** TASK DETAILS **
Reproduce exactly, from the data that follows, the line with "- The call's", the line with "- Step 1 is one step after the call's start", and every line that lies between them.

** SUPPLIED MATERIAL **
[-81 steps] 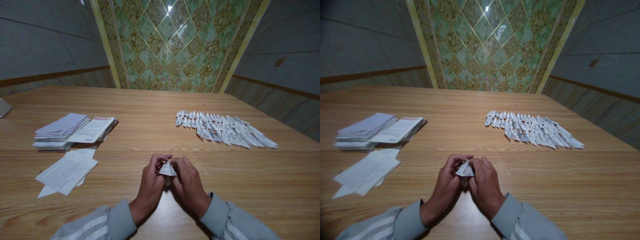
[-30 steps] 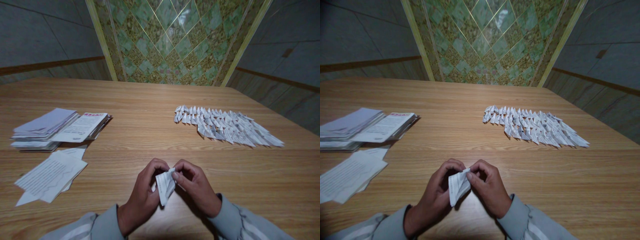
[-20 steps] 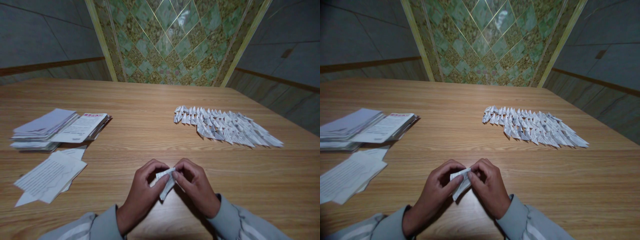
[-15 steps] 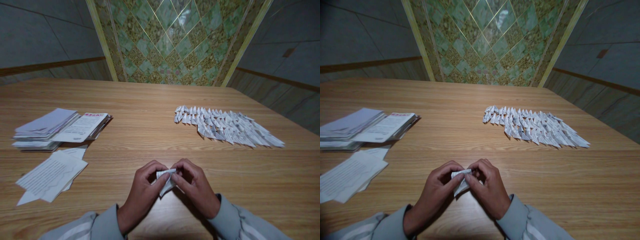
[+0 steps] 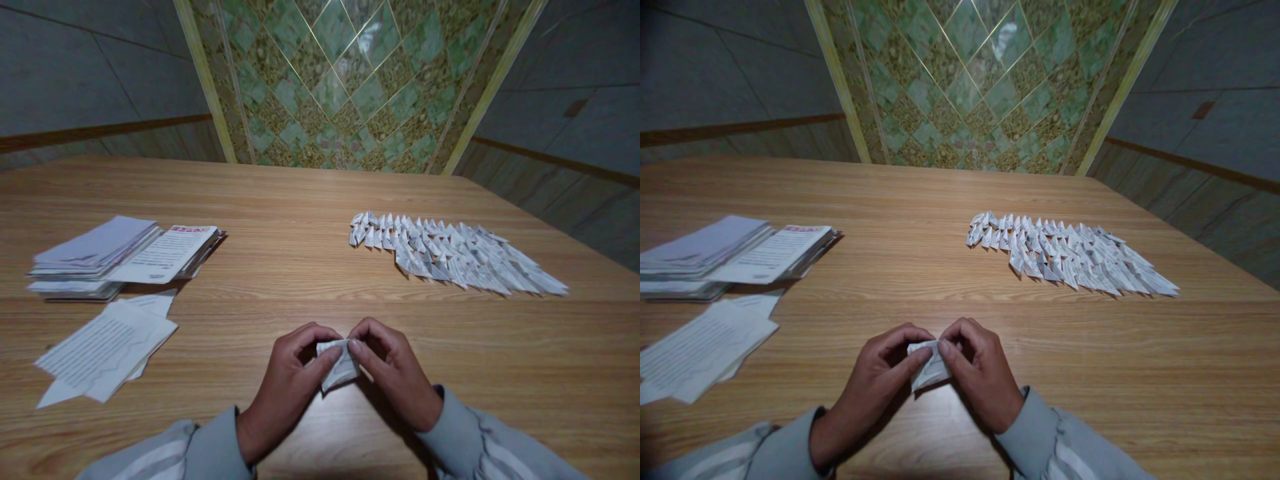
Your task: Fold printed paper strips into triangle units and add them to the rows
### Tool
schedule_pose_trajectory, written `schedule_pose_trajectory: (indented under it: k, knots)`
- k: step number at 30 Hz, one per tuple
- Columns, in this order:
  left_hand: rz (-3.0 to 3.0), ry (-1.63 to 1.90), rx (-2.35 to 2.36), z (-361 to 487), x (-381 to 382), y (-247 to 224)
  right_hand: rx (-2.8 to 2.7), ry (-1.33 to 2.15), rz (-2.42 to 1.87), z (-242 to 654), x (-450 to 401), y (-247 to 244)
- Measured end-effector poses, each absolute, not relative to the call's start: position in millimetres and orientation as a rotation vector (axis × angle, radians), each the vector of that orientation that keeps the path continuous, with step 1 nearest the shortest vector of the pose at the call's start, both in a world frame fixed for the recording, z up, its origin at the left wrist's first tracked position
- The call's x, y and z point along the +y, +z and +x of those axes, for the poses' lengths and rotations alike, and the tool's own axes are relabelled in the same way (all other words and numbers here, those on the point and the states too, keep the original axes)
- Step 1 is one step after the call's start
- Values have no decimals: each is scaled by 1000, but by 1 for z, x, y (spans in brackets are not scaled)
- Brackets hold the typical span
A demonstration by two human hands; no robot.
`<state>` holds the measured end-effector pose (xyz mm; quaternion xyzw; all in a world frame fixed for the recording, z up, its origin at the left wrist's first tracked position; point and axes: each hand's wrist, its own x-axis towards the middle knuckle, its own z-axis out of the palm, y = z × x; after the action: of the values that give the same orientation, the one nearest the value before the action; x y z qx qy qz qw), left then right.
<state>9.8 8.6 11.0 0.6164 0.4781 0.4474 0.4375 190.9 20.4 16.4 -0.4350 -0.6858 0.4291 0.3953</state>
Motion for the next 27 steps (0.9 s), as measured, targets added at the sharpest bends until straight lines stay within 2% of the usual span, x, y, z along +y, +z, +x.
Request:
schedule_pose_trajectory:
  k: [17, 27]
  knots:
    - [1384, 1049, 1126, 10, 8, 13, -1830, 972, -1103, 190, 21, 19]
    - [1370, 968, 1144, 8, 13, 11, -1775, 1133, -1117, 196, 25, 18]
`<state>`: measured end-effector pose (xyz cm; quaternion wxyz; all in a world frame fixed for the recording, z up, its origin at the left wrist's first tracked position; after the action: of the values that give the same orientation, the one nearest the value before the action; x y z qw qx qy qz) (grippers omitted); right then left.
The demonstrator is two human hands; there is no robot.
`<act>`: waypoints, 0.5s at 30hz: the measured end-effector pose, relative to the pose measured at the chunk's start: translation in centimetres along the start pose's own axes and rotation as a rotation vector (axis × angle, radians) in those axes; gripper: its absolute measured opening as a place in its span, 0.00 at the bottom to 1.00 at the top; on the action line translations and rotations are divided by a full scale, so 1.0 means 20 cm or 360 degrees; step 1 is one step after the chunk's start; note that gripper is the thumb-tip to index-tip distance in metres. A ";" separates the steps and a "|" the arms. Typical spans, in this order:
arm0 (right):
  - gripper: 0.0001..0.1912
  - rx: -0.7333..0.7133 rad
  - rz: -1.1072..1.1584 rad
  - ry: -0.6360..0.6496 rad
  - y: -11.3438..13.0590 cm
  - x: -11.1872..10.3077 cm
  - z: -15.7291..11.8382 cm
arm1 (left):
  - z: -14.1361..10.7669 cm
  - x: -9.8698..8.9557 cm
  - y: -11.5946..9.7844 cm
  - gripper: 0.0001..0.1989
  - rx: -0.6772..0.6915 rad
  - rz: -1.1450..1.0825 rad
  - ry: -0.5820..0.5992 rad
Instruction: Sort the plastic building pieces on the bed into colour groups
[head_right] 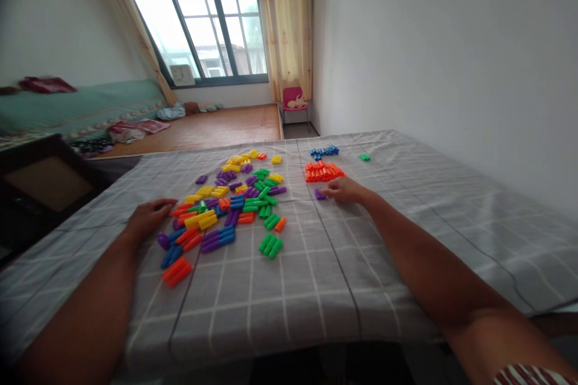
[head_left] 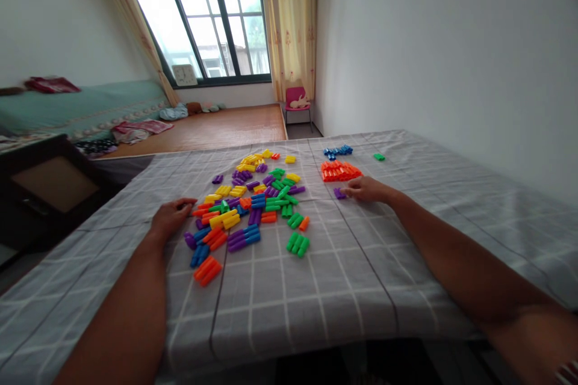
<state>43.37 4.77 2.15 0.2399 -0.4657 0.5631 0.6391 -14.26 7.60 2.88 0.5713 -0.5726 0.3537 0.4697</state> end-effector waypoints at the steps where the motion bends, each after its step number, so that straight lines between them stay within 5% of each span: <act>1: 0.24 -0.0034 0.0035 -0.0101 -0.01 -0.01 0.00 | 0.00 0.00 0.00 0.24 0.0008 -0.0004 0.0001; 4: 0.24 -0.0142 0.0178 -0.0271 -0.01 -0.02 0.00 | 0.01 0.01 0.02 0.24 0.0016 -0.0005 -0.0010; 15: 0.27 -0.0184 0.0261 -0.0197 0.00 0.06 0.02 | 0.01 0.02 0.03 0.25 0.0013 -0.0032 -0.0017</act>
<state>42.64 4.85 1.06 0.1939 -0.3908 0.5457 0.7155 -14.82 7.86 2.32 0.5802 -0.5714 0.3468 0.4655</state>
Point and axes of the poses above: each hand's wrist, its own z-axis towards the middle knuckle, its own x-axis out of the palm, y = z × x, the point moved 5 cm from there along z, towards the middle knuckle, and after that the axes turned 3 degrees about y, right-handed, at the moved point
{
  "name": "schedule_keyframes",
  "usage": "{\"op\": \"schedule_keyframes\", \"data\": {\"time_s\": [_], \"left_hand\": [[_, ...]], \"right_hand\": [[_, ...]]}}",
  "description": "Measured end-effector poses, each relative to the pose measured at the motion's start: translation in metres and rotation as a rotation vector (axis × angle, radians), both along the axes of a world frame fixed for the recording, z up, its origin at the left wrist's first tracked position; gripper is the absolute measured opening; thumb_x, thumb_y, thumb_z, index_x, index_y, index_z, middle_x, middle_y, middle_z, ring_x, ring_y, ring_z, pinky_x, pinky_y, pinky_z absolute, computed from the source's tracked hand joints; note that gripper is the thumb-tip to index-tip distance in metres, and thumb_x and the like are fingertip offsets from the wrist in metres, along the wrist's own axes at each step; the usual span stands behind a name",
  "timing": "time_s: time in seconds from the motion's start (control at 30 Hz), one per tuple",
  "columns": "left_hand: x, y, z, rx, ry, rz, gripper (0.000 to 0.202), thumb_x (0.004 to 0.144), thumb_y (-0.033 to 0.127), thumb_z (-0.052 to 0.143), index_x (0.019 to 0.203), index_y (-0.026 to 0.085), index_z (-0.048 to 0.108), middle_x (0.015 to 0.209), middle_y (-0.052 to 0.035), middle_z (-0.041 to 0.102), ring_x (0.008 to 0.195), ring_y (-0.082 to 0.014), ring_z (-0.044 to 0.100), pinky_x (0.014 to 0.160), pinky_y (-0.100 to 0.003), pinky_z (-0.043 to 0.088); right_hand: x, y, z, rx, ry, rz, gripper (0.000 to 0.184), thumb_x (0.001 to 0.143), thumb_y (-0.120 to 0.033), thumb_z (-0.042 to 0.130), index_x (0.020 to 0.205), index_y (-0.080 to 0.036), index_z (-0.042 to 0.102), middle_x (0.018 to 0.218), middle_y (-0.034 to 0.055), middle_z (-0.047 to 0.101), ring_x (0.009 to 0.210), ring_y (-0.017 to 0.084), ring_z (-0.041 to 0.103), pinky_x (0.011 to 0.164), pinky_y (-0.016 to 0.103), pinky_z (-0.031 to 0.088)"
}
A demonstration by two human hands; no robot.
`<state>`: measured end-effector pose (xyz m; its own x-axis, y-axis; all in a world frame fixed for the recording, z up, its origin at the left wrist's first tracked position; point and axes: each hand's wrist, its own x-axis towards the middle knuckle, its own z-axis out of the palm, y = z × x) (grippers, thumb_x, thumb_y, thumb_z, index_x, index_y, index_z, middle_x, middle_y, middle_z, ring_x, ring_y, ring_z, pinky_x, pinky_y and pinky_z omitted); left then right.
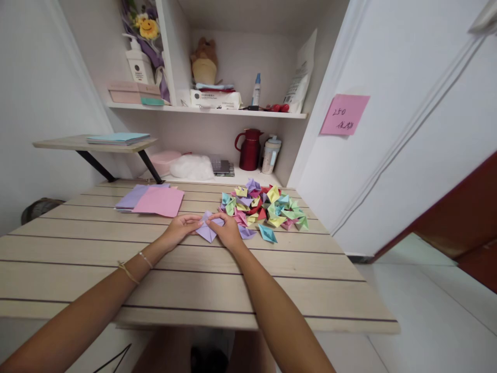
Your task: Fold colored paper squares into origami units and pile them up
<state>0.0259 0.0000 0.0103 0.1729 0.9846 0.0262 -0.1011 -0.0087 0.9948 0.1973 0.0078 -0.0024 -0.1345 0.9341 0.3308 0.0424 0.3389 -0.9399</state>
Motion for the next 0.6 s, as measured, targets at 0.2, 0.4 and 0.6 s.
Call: {"op": "schedule_keyframes", "data": {"time_s": [0.2, 0.4, 0.6], "left_hand": [[-0.0004, 0.0005, 0.0025, 0.027, -0.028, 0.015, 0.048, 0.058, 0.029, 0.076, 0.099, 0.016, 0.054, 0.073, -0.0035, 0.067, 0.064, -0.0147, 0.064, 0.061, -0.027, 0.051], [-0.0008, 0.004, 0.0015, 0.052, -0.048, 0.05, 0.038, 0.058, 0.031, 0.075, 0.084, 0.017, 0.05, 0.07, 0.0, 0.064, 0.059, -0.0121, 0.061, 0.055, -0.022, 0.047], [-0.0017, 0.0047, 0.0004, 0.065, -0.024, 0.089, 0.056, 0.056, 0.027, 0.077, 0.105, 0.016, 0.052, 0.061, 0.0022, 0.062, 0.052, -0.0103, 0.056, 0.052, -0.02, 0.041]], "right_hand": [[-0.0034, 0.0012, -0.0031, -0.11, 0.14, 0.056, 0.058, 0.057, -0.03, 0.074, 0.109, -0.02, 0.051, 0.089, 0.0041, 0.065, 0.077, 0.017, 0.061, 0.068, 0.028, 0.048], [-0.0054, -0.0002, -0.0035, -0.221, 0.275, 0.15, 0.063, 0.055, -0.026, 0.075, 0.111, -0.02, 0.047, 0.084, 0.0035, 0.067, 0.074, 0.018, 0.063, 0.067, 0.03, 0.051], [-0.0045, 0.0012, -0.0032, -0.224, 0.253, 0.166, 0.052, 0.053, -0.027, 0.076, 0.1, -0.018, 0.054, 0.084, 0.0042, 0.068, 0.078, 0.018, 0.063, 0.072, 0.031, 0.051]]}}
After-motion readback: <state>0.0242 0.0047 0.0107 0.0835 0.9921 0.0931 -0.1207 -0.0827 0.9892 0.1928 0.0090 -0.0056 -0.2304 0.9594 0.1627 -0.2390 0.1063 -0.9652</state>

** REPLY **
- The call's x, y and z point along the +y, +z and +x of those axes, for the poses' lengths and rotations alike, and the tool's own axes are relabelled in the same way (all other words and numbers here, those on the point and the states too, keep the original axes)
- Step 1 is one step after the call's start

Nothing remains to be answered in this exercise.